- _DESCRIPTION OF THE TASK_
What you return must match the records word for word, except that pictures are dropped.

++++ GIVEN DATA

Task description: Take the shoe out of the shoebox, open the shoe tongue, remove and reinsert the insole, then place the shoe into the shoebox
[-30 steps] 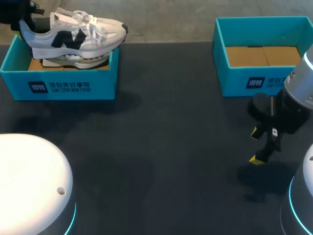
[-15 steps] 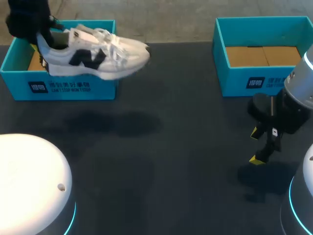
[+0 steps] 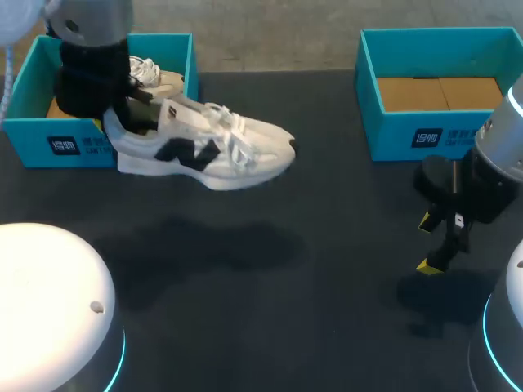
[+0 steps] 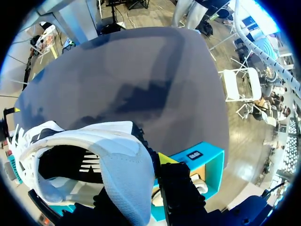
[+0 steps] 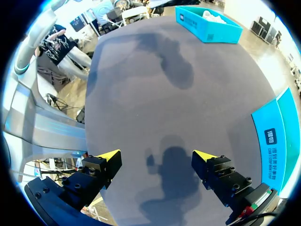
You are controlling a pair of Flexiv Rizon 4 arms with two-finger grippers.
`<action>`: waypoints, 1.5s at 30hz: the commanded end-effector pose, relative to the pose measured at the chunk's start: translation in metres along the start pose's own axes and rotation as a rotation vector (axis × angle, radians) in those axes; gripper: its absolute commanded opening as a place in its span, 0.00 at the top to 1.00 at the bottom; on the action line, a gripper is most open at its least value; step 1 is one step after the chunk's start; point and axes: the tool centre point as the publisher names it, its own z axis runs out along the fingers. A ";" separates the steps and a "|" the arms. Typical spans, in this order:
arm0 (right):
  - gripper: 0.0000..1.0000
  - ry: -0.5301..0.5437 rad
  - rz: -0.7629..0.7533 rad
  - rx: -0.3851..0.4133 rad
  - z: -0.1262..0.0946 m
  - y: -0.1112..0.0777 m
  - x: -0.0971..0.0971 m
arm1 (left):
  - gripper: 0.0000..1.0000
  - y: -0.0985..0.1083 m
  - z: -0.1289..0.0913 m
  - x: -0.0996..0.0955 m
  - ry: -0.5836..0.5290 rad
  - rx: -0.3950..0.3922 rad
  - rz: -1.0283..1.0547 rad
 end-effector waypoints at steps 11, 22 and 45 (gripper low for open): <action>0.00 -0.003 0.001 0.000 0.001 -0.001 0.001 | 1.00 -0.014 0.032 -0.058 0.032 0.084 -0.082; 0.00 -0.003 0.001 0.000 0.001 -0.001 0.001 | 1.00 -0.019 0.043 -0.067 0.058 0.105 -0.098; 0.00 -0.003 0.001 0.000 0.001 -0.001 0.001 | 1.00 -0.051 0.060 -0.101 0.025 0.142 -0.047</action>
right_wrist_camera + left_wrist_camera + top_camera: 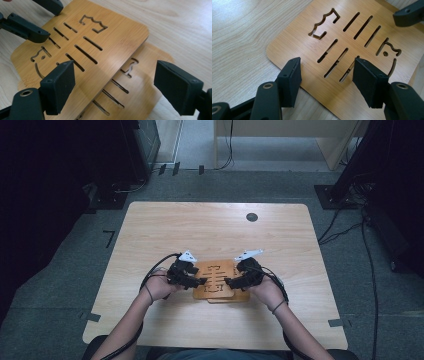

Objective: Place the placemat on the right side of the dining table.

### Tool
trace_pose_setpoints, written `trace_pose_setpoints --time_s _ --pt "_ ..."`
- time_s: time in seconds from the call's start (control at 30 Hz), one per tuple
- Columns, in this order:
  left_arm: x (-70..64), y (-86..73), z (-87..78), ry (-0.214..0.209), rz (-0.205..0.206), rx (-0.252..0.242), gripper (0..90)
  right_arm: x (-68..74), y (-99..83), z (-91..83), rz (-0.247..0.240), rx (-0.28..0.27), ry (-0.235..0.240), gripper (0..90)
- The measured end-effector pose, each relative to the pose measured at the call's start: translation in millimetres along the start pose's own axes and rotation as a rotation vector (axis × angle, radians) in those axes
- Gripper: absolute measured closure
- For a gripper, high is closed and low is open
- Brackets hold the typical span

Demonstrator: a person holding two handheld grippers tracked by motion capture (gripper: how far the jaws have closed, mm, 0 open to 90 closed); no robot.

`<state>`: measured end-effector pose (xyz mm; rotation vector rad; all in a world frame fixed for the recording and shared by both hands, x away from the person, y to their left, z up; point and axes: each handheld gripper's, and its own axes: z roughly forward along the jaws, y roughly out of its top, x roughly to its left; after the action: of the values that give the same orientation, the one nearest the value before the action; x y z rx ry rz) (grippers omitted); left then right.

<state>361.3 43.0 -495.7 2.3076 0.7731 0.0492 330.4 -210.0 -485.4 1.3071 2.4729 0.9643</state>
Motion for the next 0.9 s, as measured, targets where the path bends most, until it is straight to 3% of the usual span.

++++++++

- _RESULT FOR THIS TASK_
Task description: Take the shoe out of the shoebox, open the shoe tongue, remove and reinsert the insole, then place the shoe into the shoebox
[-30 steps] 
[-15 steps] 
[+0 steps] 
[+0 steps] 
[+0 steps] 
You are controlling a pair of Flexiv Rizon 4 arms with two-finger grippers.
`<action>`: waypoints, 1.5s at 30hz: the commanded end-effector pose, relative to the pose measured at the chunk's start: translation in metres along the start pose's own axes and rotation as a rotation vector (axis × angle, radians) in those axes; gripper: its absolute commanded opening as a place in its span, 0.00 at the top to 1.00 at the bottom; on the action line, a gripper is most open at its least value; step 1 is one step after the chunk's start; point and axes: the tool centre point as the publisher names it, its own z axis runs out along the fingers. A ";" separates the steps and a "|" the arms. Typical spans, in this order:
arm0 (right):
  - gripper: 0.0000..1.0000
  - ry: -0.5301..0.5437 rad
  - rz: -0.7629..0.7533 rad
  - rx: -0.3851..0.4133 rad
  - z: -0.1262..0.0946 m
  - y: -0.1112..0.0777 m
  - x: -0.0971..0.0971 m
arm1 (left):
  - gripper: 0.0000..1.0000
  - y: -0.0985..0.1083 m
  - z: -0.1289..0.0913 m
  - x: -0.0996..0.0955 m
  - ry: -0.5836..0.5290 rad
  - rx: -0.3950..0.3922 rad
  - rz: -1.0283..1.0547 rad
 end-effector waypoints at steps 11, 22 and 45 (gripper low for open): <action>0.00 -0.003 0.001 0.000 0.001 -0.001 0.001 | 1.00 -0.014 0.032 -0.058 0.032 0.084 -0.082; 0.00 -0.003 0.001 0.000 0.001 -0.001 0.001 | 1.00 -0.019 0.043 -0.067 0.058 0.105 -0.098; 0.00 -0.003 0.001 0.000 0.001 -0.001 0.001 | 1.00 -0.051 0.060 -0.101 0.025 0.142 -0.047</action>
right_wrist_camera + left_wrist_camera + top_camera: 

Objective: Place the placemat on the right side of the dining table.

### Tool
trace_pose_setpoints, written `trace_pose_setpoints --time_s _ --pt "_ ..."`
- time_s: time in seconds from the call's start (control at 30 Hz), one per tuple
- Columns, in this order:
  left_arm: x (-70..64), y (-86..73), z (-87..78), ry (-0.214..0.209), rz (-0.205..0.206), rx (-0.252..0.242), gripper (0..90)
  right_arm: x (-68..74), y (-99..83), z (-91..83), rz (-0.247..0.240), rx (-0.28..0.27), ry (-0.235..0.240), gripper (0..90)
- The measured end-effector pose, each relative to the pose measured at the call's start: translation in millimetres along the start pose's own axes and rotation as a rotation vector (axis × angle, radians) in those axes
- Gripper: absolute measured closure
- For a gripper, high is closed and low is open
- Brackets hold the typical span

Demonstrator: a person holding two handheld grippers tracked by motion capture (gripper: how far the jaws have closed, mm, 0 open to 90 closed); no robot.

`<state>`: measured end-effector pose (xyz mm; rotation vector rad; all in a world frame fixed for the recording and shared by both hands, x away from the person, y to their left, z up; point and axes: each handheld gripper's, and its own axes: z roughly forward along the jaws, y roughly out of its top, x roughly to its left; after the action: of the values that give the same orientation, the one nearest the value before the action; x y z rx ry rz) (grippers omitted); left then right.

<state>361.3 43.0 -495.7 2.3076 0.7731 0.0492 330.4 -210.0 -485.4 1.3071 2.4729 0.9643</state>
Motion for the next 0.9 s, as measured, targets where the path bends most, until it is straight to 3% of the usual span.

The answer is finished.